A filosofia da religião em Portugal: (1850-1910)
RECENSÕES
A filosofia da religião em Portugal (1850-1910): Afonso Rocha, Porto,
Universidade Católica Editora, 2013, 696 pp. ISBN: 978-989-8366-56-6
Manuel Gama*
*Universidade do Minho, Instituto de Letras e Ciências Humanas, Departamento de
Filosofia, 4710-057 Braga, Portugal
d199@ilch.uminho.pt
Estamos na presença de uma bem pensada obra sobre a filosofia da religião em
Portugal, relativa às décadas que vão de 1850 a 1910, em que o autor, depois de
considerar que antes dos anos 50-60, do século XIX, Portugal é marcado por um
"pensamento antigo", vai centrar-se no período posterior, até 1910, em que,
entre nós, se dá a génese e o desenvolvimento do "pensamento moderno". Esta
forma de pensar só anteriormente teve alguns lampejos em Joaquim Maria
Rodrigues de Brito (1753-1831) e em Silvestre Pinheiro ferreira (1769-1846).
Nas suas quase setecentas páginas, o presente estudo, pioneiro e inovador no
âmbito do pensamento filosófico português, debruça-se em extensão e
profundidade sobre o domínio da filosofia da religião em Portugal, apresentando
sete substanciais capítulos, em que o autor carateriza outras tantas
orientações reflexivas, centradas nos principais pensadores portugueses dessa
época. O fruto das investigações é apresentado nas seguintes partes: Amorim
Viana e a religião como "catolicismo ilustrado": a religião nos limites da
razão; Cunha Seixas e a religião como um misticismo panteísta: um filosofismo
de sabor gnóstico-cristão; Teófilo Braga e a religião como fenómeno histórico-
social: um sincretismo de mitos, de crenças e de doutrinas antigas; Antero de
Quental e a religião como misticismo da razão e do transcendentalismo: fusão do
humano e do divino; Guerra Junqueiro e a religião como misticismo naturalista e
panteísta: a harmonia de Prometeu e de Jesus; Sampaio Bruno e a religião como
"misticismo idealista": uma religião racional e de redenção; Basílio Teles e a
religião como misticismo da divindade imanentista da natureza: um imanentismo
do divino universal.
Após exaustivas digressões investigativas sobre aqueles autores e as suas
ideias, devidamente integradas no contexto do pensamento filosófico da época, o
autor opta por, de forma sintética, mas penetrante, fazer três ordens de
conclusões, que nos parecem de toda a pertinência.

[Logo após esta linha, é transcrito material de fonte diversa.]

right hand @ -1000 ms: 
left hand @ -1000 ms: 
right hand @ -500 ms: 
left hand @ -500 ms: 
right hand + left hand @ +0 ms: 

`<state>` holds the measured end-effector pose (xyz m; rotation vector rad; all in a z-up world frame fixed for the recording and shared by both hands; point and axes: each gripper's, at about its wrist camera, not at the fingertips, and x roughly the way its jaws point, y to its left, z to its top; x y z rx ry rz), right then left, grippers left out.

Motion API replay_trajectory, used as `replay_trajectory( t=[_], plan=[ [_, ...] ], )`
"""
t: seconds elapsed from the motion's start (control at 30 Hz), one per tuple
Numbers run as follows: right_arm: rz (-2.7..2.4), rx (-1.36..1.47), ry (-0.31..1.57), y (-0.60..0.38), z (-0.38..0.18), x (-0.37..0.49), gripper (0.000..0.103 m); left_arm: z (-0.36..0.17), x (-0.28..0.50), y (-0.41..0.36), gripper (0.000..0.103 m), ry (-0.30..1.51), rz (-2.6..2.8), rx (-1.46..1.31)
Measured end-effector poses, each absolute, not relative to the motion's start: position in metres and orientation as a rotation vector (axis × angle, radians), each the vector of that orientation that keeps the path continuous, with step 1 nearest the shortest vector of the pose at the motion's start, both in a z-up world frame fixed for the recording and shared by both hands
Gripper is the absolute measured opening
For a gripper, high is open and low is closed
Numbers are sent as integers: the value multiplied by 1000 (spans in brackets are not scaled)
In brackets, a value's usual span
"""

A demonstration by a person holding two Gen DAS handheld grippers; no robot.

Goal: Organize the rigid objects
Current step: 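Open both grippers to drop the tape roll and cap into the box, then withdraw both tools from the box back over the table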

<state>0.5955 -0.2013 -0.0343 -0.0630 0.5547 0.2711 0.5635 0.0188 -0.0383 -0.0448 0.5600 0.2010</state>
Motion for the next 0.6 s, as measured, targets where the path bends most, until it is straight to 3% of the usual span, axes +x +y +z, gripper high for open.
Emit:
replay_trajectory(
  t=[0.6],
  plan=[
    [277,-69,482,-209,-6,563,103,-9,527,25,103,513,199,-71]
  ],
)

A primeira refere-se à reorientação do pensamento filosófico português da
segunda metade de Oitocentos – sobretudo com o questionamento de Amorim Viana
ao cristianismo católico -, que passou a perspetivar a religião num horizonte
de rutura com o cristianismo (especialmente a sua vertente católica), mas
também com qualquer outra religião de caráter organizado e institucional. Em
segundo lugar, relativamente àquele mesmo período temporal, o pensamento
filosófico português é espelho e agente na evolução transformativa da conceção
da religião, que o autor sintetiza em duas orientações de natureza mística: por
um lado, a conceção de Sampaio Bruno, de matriz gnóstica, próxima do misticismo
judaico da cabala, enfocado a partir da luz dada pela gnose perso-zoroastrista;
por outro lado, a conceção de Basílio Teles, da matriz greco-pagã, que se
aproxima de um misticismo imanentizado do Divino, concebido e apresentado como
um Deus marcado pela impessoalidade e universalidade. Em terceiro lugar, no
período referido (1850-1910), vislumbra-se uma vaga de fundo, gerada pela
filosofia da religião, em que a religião é transformada num misticismo racional
e universal, em que estão excluídas as vertentes da irreligiosidade ou do
ateísmo. Segundo o autor, tal representação liga-se fundamentalmente com o
facto de os pensadores portugueses, no âmbito da filosofia da religião,
assumirem uma atitude inserida no "pensamento moderno" pautado pelos "dogmas
sacratíssimos" da razão, da liberdade de consciência e do progresso.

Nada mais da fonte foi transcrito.